I'm not saying its going to starve for air. Its just physically impossible to cram that much air down the ports. It not going to starve at all, but more air means bigger explosion and more power in the combustion chamber. The ONLY advantage to 305 heads is higher compression and thats really not big of a deal when the best pump gas you can get is 91 octane. You can compesate with a big cam with valve overlap to bring the dynmaic compression ratio down and run on 87-91 octane just fine. But, just saying don't expect the big performance. Think about the purpose of a big cam, and is the 305 head really doing it justice? IMO, its the making of a motor that SOUNDS mean as hell but has no go. Then the guy next to you with a mild RV cam and a set of vortecs idling almost as smooth as can be sounding stock is gonna give you a spankin and embarass the hell outta you. Why? Becasue he is cramming more into the cylinder with better breathing heads. Head ports are always the bottleneck of air flow. This is why selecting a good head casting and maybe even work it over a bit will run much better.
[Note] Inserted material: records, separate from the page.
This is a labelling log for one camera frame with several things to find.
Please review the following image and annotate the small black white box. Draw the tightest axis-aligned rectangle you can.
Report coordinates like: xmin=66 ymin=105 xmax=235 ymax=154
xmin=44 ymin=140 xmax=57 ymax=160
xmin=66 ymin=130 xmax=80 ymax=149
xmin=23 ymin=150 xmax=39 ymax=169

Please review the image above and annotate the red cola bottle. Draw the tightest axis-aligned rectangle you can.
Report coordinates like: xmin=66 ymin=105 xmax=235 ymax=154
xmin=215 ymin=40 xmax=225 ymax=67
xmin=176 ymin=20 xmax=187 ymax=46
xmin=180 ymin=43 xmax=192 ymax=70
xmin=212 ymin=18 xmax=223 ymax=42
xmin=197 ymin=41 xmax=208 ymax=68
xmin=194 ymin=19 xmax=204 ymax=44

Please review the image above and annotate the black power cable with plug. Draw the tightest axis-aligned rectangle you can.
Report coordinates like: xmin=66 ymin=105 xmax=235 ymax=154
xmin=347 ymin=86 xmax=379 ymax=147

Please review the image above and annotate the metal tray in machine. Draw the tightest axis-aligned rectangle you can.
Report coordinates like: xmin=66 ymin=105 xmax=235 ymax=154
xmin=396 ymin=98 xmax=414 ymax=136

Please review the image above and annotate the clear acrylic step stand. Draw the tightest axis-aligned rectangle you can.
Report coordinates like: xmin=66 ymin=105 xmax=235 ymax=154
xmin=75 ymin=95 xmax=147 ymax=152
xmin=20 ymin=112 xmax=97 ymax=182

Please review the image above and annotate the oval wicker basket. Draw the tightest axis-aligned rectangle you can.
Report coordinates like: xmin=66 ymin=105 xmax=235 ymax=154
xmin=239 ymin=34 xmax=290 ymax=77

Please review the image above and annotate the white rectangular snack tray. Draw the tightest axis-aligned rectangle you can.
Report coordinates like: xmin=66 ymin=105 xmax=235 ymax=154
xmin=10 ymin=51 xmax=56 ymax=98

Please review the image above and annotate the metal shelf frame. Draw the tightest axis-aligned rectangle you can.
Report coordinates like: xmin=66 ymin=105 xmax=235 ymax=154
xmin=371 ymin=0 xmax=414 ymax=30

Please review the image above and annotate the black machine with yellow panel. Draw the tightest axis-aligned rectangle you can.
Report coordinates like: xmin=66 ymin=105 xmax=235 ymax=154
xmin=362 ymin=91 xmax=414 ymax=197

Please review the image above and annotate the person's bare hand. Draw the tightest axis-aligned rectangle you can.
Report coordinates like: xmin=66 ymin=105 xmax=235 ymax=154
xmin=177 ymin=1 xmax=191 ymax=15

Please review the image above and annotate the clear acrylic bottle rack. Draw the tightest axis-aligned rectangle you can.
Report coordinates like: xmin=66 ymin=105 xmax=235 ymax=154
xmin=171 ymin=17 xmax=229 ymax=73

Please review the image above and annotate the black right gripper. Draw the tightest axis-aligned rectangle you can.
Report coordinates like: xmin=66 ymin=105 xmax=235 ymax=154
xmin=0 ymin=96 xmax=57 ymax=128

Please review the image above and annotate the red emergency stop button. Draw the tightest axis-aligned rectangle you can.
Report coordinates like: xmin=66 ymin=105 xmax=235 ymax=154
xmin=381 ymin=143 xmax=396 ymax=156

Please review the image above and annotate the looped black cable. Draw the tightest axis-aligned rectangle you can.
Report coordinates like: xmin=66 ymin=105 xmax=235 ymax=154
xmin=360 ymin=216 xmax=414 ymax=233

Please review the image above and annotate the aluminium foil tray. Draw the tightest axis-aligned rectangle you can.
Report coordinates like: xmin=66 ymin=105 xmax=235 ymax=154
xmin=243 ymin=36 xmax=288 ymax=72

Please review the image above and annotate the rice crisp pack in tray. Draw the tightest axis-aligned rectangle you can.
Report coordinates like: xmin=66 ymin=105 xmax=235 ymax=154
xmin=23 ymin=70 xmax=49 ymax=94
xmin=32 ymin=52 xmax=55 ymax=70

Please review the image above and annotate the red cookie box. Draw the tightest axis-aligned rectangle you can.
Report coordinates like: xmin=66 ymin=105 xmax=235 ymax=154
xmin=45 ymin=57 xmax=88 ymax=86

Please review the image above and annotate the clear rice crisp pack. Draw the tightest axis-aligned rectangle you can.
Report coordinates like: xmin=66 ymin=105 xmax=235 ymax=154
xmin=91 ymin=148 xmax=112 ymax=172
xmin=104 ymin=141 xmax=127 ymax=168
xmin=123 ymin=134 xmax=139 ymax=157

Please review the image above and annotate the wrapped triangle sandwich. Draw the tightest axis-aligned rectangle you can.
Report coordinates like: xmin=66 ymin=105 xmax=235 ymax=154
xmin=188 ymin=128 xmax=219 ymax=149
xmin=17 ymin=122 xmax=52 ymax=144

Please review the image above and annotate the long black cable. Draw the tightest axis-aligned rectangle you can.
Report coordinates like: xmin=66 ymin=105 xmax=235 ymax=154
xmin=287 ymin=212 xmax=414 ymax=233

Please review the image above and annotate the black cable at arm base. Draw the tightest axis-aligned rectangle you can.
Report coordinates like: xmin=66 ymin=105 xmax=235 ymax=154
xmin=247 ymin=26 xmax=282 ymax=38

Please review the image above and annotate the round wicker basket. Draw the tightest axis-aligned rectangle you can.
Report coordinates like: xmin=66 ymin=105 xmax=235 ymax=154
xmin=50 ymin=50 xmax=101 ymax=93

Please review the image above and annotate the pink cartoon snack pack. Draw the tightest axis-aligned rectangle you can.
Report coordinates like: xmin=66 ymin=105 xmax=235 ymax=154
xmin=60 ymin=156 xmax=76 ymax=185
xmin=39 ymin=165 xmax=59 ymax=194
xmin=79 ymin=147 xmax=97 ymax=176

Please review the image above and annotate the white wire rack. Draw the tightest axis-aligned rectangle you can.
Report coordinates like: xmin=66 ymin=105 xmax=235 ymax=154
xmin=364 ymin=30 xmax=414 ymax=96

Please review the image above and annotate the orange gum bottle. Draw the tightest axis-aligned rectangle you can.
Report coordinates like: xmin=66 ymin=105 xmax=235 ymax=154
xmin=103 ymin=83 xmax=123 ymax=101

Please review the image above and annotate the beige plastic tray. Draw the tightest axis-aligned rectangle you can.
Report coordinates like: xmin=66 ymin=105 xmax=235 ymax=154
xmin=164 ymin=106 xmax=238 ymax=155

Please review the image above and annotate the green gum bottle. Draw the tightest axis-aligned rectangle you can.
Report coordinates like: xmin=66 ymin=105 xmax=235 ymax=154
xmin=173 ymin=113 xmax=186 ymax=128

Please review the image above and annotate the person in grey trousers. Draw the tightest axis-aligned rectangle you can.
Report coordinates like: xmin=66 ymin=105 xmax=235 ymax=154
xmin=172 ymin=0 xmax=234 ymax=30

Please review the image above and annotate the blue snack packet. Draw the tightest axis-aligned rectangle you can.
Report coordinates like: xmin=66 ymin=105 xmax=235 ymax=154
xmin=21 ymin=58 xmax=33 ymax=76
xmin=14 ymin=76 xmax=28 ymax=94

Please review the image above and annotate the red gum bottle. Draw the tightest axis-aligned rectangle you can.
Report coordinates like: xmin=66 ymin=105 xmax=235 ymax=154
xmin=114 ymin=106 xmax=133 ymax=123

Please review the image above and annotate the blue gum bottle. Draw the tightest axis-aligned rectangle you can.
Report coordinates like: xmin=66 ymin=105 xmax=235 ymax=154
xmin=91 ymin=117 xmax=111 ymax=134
ok don't want no spanking so i stay from that combo...wants the normal compression on a stock 350? Is there a way to tell by how much compression your getting what kinda of pistons you got? all things being equal...does a cam or boring raise compression?
The later 350's are about 8.5 or 9 to 1 compression stock. That's using a dish piston and 76cc heads. Smaller combustion chamber heads raise compression, flat tops without a dish in the piston raises compression, longer stroke raises compression, boring will raise it a tad, milling the head will raise it. There is static compression ratio which is what we talk about when we say 9 to 1 or, 10 to 1 pistons etc. That's what you mathematically have by calcutating bore x stroke, head cc volume, head gasket type or whatever. Then there is dynamic compression ratio which is our ACTUAL compression ratio. With a big cam, your intake valve isn't always fully closed when the piston starts coming up on compression stroke, so you lose all that compression til the intake valve is fully closed. So if you have a static compression ratio of 10:1, but a big cam, your actual compression ratio could be 9:1 for the lost compression. This is why if you have a high compression motor, with a big cam to compensate you can still run pump gas. I'm not the expert in explaining this stuff, so you might want to do some searches for things like dynamic compression ratio and see what you find out.